Não temos de que nos queixar

Opinião

“Não deixa de ser uma ironia que, depois de tudo o que se passou, seja eu o acusado de difamação”, diz Sócrates a propósito da possibilidade de ser constituído arguido num processo resultante de uma queixa apresentada por Manuela Moura Guedes. É verdade, o primeiro-ministro não podia ter mais razão. É lá possível Sócrates ser acusado do que quer que seja, se nunca esteve envolvido em nada de suspeito desde que foi eleito primeiro-ministro. É certo e sabido. Sócrates, justiça lhe seja feita, tem um percurso impoluto, nunca o seu nome apareceu associado a casos estranhos, quanto mais suspeitos. A sua governação foi marcada pela eficácia e uma concentração inédita nas exclusivas funções de um governante. Sócrates envolvido num processo de alegada difamação a uma jornalista? Improvável. Este primeiro-ministro terá sido, desde que há democracia em Portugal, o que menos importância deu ao que se escreveu e disse sobre si e aos jornalistas. Sócrates é conhecido, diga-se, pela relação cordial que mantém com esta classe profissional, à qual pertenço – importante declaração de interesses. E o respeito que mostra pelos jornalistas é enorme, nunca lhe passou pela cabeça viver rodeado de uma cambada de inúteis com pouco mais para fazer do que o atacar. É uma ironia, sem dúvida, até porque é absolutamente normal que um primeiro-ministro apelide, em directo no canal de televisão do Estado, o “Jornal de Sexta”, então apresentado pela jornalista da TVI Manuela Moura Guedes, de noticiário “travestido”, movido pelo “único objectivo do ataque pessoal, feito de ódio e perseguição pessoal”. Vivemos ou não num país onde o mesmo primeiro-ministro tanto fez pela liberdade de expressão? Tem razão José Sócrates, é, no mínimo uma ironia que coisas destas lhe possam acontecer.

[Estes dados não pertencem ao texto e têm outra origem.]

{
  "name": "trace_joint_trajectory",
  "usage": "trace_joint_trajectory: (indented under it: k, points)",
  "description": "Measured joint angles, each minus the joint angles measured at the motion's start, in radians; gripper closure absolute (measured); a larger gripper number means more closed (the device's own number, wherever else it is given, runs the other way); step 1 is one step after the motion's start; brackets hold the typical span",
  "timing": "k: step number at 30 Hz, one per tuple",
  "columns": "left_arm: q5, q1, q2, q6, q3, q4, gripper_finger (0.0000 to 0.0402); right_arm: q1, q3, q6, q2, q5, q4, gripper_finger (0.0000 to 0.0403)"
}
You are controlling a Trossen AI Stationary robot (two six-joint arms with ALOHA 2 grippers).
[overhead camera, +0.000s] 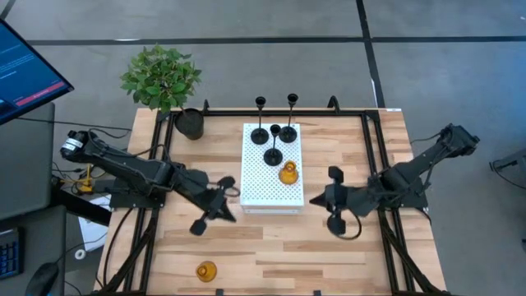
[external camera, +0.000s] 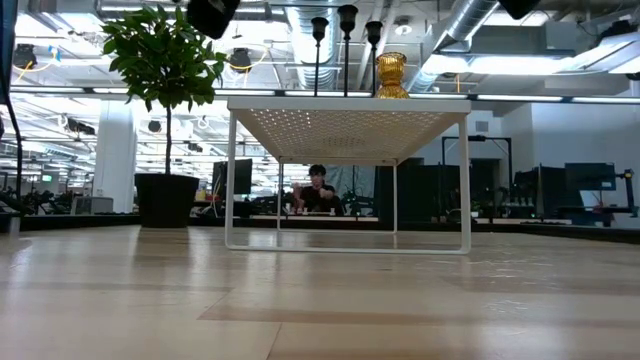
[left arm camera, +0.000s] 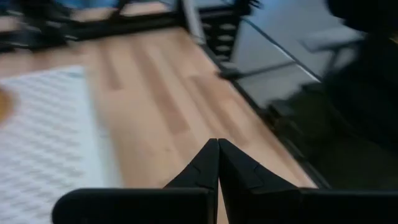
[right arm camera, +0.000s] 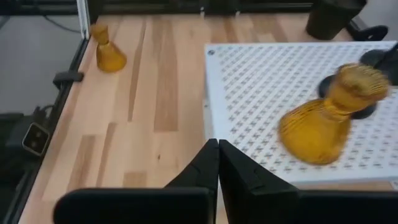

Aliás, ontem o dia foi em grande para o governo. O ministro da Justiça esteve talvez no seu melhor quando disse que quem tem de decidir sobre o pedido de levantamento da imunidade ao primeiro ministro são “os órgãos com competência para tal”. Ou seja, acrescentou Alberto Martins, “quem tem de decidir sobre esta matéria são os órgãos com competência para tal, o Ministério Público, os tribunais, a Assembleia da República e o Conselho de Estado. Respeito esses órgãos”. Mais claro seria impossível. Pois, eles que se entendam e interpretem as leis, é para isso que existem e não há como escamotear a realidade: se há coisa que funciona bem em Portugal é a Justiça. E nem é preciso pensar muito.

A verdade, a mais pura, é que há muito tempo que este país não estava tão bem entregue, a um primeiro-ministro competente, consequente e tão determinado que até surpreende como é que ainda se mantém em funções depois de ter sido alvo de tanta injustiça. Terão os funcionários públicos ouvido bem quando Sócrates disse, há dias, que não haverá cortes de salários? Nunca houve porque duvidar. E, já agora, uma palavra igualmente importante para a oposição. Passos Coelho tem sido de uma responsabilidade incansável, é de reconhecer o seu sentido de Estado e um desapego ao poder sem precendentes. Para o líder do PSD, o que importa, registe-se, não é chegar ao poder, muito menos já. Um dia e só se for caso disso.

Sem ponta de ironia, não temos de que nos queixar, da Justiça, do governo ou dos partidos da oposição. E ainda bem, porque se assim não fosse, Portugal estaria mal, muito mal.